Task statement
Line by line, transcribe the material shown below exactly.

Input for this task
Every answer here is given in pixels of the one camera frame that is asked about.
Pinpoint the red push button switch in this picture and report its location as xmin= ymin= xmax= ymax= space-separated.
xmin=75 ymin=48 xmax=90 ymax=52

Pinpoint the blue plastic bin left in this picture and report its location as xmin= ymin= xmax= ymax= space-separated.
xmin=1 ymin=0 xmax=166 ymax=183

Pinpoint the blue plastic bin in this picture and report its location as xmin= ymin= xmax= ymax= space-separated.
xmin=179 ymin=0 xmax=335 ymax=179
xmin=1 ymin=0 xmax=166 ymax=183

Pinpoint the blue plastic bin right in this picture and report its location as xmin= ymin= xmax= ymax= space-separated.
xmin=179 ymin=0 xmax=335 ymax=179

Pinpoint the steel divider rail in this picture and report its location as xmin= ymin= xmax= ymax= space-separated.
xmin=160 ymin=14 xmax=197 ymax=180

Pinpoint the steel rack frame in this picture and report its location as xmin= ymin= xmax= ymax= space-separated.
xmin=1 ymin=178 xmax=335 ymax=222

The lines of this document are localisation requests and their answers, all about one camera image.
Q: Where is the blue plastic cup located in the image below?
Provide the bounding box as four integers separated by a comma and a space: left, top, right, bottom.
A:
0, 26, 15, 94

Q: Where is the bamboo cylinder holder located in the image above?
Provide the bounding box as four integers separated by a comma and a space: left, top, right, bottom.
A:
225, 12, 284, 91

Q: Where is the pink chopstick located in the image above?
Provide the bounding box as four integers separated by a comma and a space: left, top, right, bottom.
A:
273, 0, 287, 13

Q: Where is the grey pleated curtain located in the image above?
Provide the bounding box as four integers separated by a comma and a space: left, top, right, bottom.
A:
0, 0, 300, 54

Response below
Every answer here is given in pixels of the one camera frame that is asked about.
Pinpoint the red push button switch in this picture and report its location as xmin= ymin= xmax= ymax= space-separated.
xmin=75 ymin=48 xmax=90 ymax=52

Pinpoint the blue plastic bin left in this picture and report its location as xmin= ymin= xmax= ymax= space-separated.
xmin=1 ymin=0 xmax=166 ymax=183

Pinpoint the blue plastic bin in this picture and report its location as xmin= ymin= xmax= ymax= space-separated.
xmin=179 ymin=0 xmax=335 ymax=179
xmin=1 ymin=0 xmax=166 ymax=183

Pinpoint the blue plastic bin right in this picture and report its location as xmin= ymin= xmax= ymax= space-separated.
xmin=179 ymin=0 xmax=335 ymax=179

Pinpoint the steel divider rail in this picture and report its location as xmin= ymin= xmax= ymax= space-separated.
xmin=160 ymin=14 xmax=197 ymax=180

Pinpoint the steel rack frame in this picture and report its location as xmin= ymin= xmax= ymax= space-separated.
xmin=1 ymin=178 xmax=335 ymax=222

The lines of this document are localisation requests and their answers, all about one camera image.
Q: Where is the blue plastic cup located in the image below?
Provide the bounding box as four integers separated by a comma and a space: left, top, right, bottom.
A:
0, 26, 15, 94

Q: Where is the bamboo cylinder holder located in the image above?
Provide the bounding box as four integers separated by a comma and a space: left, top, right, bottom.
A:
225, 12, 284, 91

Q: Where is the pink chopstick located in the image above?
Provide the bounding box as four integers separated by a comma and a space: left, top, right, bottom.
A:
273, 0, 287, 13

Q: Where is the grey pleated curtain located in the image above?
Provide the bounding box as four integers separated by a comma and a space: left, top, right, bottom.
A:
0, 0, 300, 54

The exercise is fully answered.